Topics: United States
Linda Young - AHN Editor

Washington, D.C. (AHN) - Tuesday marks the 145th anniversary of President Abraham Lincoln's delivery of now famous Gettysburg Address.

An estimated 15,000 people are believed to have been present on the morning of Nov. 19, 1863 and heard Lincoln give the address at Gettysburg, Pennsylvania.

Those words have since become the most famous words in American history and millions of school children have read the words, with untold numbers of them reading the words out loud and even memorizing them.

On Tuesday President George W. Bush attended the reopening of the National Museum of American History, in Washington, D.C. and noted that when Lincoln delivered the brief speech of 10 sentences that many Americans were weary of the years of Civil War that had claimed hundreds of thousands of lives.

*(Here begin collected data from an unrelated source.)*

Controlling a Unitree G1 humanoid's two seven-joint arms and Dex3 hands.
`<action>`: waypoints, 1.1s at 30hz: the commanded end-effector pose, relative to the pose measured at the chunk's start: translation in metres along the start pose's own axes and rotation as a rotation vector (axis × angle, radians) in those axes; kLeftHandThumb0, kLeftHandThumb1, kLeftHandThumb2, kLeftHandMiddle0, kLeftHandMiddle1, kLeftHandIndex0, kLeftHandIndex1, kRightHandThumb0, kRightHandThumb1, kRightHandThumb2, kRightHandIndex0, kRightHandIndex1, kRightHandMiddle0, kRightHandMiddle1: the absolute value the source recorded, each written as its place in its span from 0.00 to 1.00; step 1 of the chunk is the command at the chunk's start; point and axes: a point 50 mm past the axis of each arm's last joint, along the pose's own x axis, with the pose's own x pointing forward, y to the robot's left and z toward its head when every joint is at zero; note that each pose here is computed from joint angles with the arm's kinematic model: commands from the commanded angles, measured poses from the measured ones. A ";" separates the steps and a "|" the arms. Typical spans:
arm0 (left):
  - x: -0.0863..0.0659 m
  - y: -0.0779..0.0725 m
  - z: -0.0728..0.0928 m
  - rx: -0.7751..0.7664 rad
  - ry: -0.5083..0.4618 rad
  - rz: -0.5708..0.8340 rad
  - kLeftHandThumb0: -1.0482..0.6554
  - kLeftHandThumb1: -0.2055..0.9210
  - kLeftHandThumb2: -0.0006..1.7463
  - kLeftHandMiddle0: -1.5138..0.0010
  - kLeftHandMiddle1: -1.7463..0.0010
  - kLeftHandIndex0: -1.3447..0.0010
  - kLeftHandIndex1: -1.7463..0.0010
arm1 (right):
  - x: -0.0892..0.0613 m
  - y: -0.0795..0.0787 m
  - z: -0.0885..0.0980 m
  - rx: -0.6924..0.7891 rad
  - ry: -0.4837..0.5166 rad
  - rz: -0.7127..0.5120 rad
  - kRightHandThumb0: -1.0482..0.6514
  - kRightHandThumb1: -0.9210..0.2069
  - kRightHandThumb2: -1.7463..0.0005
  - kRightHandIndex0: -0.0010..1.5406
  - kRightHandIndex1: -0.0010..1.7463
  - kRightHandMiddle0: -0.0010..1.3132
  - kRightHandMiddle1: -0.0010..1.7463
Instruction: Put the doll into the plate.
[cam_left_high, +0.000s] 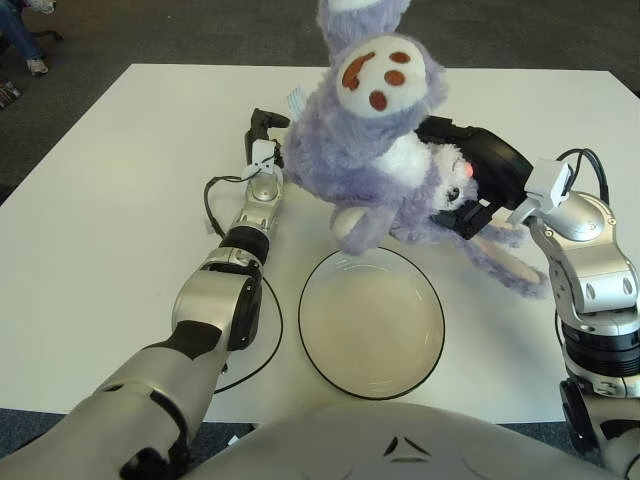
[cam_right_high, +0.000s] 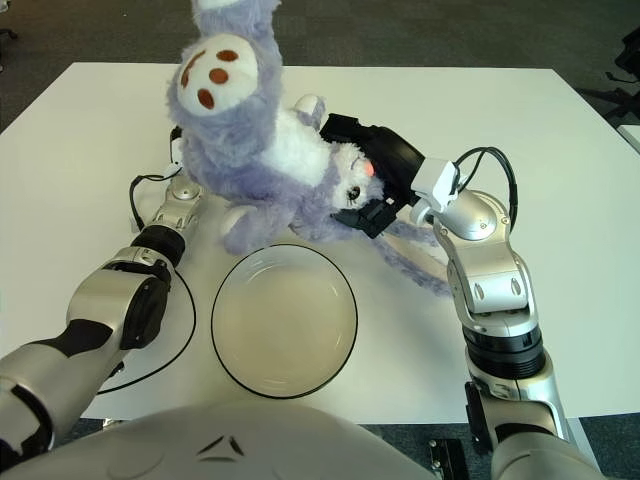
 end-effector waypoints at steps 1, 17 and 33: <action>0.003 -0.002 0.007 0.002 -0.016 0.004 0.39 0.78 0.50 0.32 0.00 0.74 0.00 | -0.004 0.002 0.004 -0.008 -0.026 0.032 0.93 0.67 0.14 0.48 1.00 0.69 1.00; 0.004 -0.003 0.007 0.017 -0.018 -0.004 0.39 0.79 0.49 0.34 0.00 0.74 0.00 | -0.010 0.009 0.006 -0.008 -0.020 0.096 0.93 0.68 0.14 0.48 1.00 0.69 1.00; 0.005 -0.003 0.009 0.009 -0.014 -0.004 0.39 0.81 0.46 0.33 0.00 0.76 0.00 | -0.012 0.009 0.009 0.028 -0.014 0.124 0.93 0.68 0.13 0.48 1.00 0.68 1.00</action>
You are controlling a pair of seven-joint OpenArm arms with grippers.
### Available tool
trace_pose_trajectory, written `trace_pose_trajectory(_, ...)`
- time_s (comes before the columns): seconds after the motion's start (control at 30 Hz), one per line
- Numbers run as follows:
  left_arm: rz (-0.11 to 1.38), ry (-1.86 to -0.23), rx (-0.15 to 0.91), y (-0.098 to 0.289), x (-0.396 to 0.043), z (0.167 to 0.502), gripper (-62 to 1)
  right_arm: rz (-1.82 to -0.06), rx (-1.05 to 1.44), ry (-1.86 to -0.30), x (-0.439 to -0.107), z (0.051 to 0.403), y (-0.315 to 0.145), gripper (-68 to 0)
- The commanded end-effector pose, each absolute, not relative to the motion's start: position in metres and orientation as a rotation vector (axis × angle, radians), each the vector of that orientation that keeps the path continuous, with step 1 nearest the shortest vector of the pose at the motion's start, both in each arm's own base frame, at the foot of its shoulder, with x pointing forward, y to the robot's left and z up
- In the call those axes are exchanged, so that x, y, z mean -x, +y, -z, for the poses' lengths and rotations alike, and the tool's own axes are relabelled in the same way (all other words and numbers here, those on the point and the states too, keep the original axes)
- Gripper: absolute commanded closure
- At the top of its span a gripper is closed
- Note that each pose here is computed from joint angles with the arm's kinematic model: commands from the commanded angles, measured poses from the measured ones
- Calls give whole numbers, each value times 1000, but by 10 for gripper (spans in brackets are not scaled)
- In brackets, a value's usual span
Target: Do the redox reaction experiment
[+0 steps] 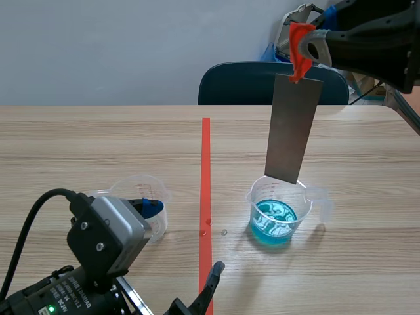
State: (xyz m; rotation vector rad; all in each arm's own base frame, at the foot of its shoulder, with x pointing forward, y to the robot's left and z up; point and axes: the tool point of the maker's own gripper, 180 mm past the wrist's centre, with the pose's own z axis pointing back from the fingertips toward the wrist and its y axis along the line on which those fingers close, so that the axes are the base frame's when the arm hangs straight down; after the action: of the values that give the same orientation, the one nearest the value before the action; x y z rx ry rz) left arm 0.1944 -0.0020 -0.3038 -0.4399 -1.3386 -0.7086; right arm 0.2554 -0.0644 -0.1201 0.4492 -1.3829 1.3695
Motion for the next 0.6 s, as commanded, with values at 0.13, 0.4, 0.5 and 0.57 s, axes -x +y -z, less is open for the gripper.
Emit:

There was pressure to make peace, even at the cost of preserving slavery, Bush noted.

"President Lincoln understood that liberty is a gift given by the Almighty -- and that peace must not be purchased with injustice," Bush told people at the museum, according to a transcript of his remarks.

Bush gave a brief recitation of America's Civil Rights movement, crediting the Gettysburg Address for inspiring African Americans to act and crediting their actions for passage of the 1964 Civil Rights Act.

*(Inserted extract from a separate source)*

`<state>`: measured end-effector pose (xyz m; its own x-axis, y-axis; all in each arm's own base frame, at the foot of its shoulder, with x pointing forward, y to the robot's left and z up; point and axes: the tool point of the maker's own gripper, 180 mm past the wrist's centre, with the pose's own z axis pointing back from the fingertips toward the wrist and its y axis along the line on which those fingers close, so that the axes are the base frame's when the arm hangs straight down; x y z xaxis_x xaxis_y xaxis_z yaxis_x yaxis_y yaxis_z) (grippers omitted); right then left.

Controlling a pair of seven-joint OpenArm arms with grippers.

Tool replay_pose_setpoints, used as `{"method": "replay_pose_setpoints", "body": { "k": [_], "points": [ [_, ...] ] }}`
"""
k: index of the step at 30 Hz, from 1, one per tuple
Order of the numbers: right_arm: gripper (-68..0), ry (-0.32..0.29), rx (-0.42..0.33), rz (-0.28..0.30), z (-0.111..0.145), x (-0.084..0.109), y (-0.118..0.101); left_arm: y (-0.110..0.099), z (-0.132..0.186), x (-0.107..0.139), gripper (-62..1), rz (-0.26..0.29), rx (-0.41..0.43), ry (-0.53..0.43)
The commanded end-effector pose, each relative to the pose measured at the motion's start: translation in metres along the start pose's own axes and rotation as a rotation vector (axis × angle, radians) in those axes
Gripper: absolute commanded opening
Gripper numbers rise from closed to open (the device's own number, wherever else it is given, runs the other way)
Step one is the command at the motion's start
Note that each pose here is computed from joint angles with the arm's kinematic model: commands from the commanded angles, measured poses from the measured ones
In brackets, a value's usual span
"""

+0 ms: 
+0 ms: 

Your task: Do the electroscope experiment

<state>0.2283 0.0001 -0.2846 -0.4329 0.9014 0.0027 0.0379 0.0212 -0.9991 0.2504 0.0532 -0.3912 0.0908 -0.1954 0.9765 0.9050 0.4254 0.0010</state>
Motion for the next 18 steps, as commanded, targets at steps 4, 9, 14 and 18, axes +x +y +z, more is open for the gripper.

And now the nation is preparing to inaugurate its first African American president, President-elect Barack Obama. On Jan. 20, Obama and his wife - a descendant of slaves who were freed by Lincoln - and the couple's daughters, will move into the White House, which was built by slaves.

Reprinted below, in its entirety, is:

The Gettysburg Address

Four score and seven years ago our fathers brought forth on this continent, a new nation, conceived in Liberty, and dedicated to the proposition that all men are created equal.

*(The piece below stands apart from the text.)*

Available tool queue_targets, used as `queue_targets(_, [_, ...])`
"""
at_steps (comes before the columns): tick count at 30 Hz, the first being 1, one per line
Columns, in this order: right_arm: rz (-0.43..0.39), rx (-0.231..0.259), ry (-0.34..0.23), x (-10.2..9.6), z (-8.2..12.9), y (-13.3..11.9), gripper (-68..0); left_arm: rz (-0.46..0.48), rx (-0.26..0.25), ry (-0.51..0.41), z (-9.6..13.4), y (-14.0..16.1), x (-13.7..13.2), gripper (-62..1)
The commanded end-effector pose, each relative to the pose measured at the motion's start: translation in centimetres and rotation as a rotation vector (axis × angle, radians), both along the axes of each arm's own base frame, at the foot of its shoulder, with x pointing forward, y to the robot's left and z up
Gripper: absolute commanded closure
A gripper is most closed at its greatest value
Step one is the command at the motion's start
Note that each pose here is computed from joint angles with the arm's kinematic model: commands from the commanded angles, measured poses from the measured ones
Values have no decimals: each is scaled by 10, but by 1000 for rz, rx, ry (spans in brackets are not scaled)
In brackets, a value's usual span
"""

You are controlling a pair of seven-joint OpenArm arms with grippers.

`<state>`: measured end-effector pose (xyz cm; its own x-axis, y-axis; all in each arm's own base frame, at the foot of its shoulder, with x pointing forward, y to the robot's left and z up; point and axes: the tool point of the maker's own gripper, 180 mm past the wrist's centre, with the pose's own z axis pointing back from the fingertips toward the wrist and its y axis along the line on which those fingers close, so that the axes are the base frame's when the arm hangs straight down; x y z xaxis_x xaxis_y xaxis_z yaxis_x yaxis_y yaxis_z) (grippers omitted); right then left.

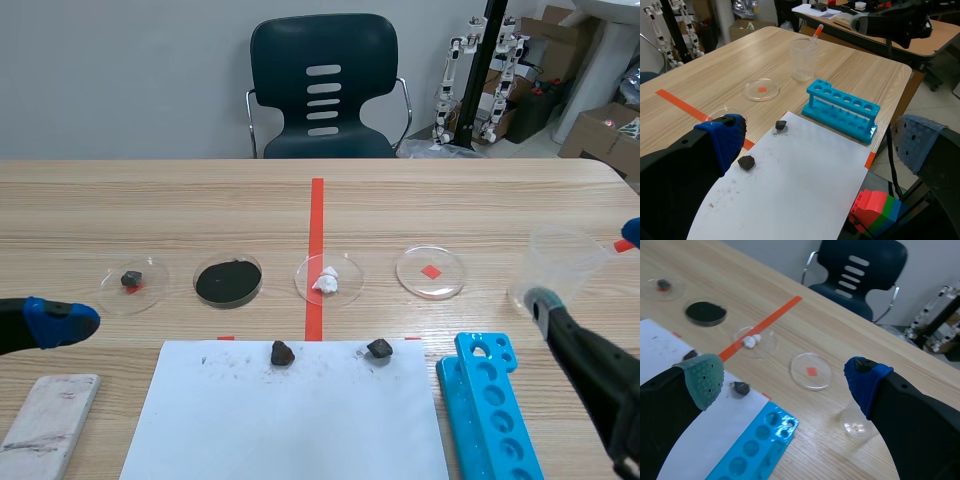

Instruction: Return to the home posture

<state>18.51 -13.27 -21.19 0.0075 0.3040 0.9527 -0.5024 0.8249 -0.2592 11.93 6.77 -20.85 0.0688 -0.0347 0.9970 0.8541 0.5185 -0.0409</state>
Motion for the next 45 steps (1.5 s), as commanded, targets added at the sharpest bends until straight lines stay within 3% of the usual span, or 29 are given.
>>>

Now we are engaged in a great civil war, testing whether that nation, or any nation so conceived and so dedicated, can long endure. We are met on a great battlefield of that war. We have come to dedicate a portion of that field, as a final resting place for those who here gave their lives that that nation might live. It is altogether fitting and proper that we should do this.

But, in a larger sense, we cannot dedicate-we cannot consecrate-we cannot hallow-this ground. The brave men, living and dead, who struggled here, have consecrated it, far above our poor power to add or detract. The world will little note, nor long remember what we say here, but it can never forget what they did here. It is for us the living, rather, to be dedicated here to the unfinished work which they who fought here have thus far so nobly advanced. It is rather for us to be here dedicated to the great task remaining before us-that from these honored dead we take increased devotion to that cause for which they gave the last full measure of devotion-that we here highly resolve that these dead shall not have died in vain-that this nation, under God, shall have a new birth of freedom- and that government of the people, by the people, for the people, shall not perish from the earth.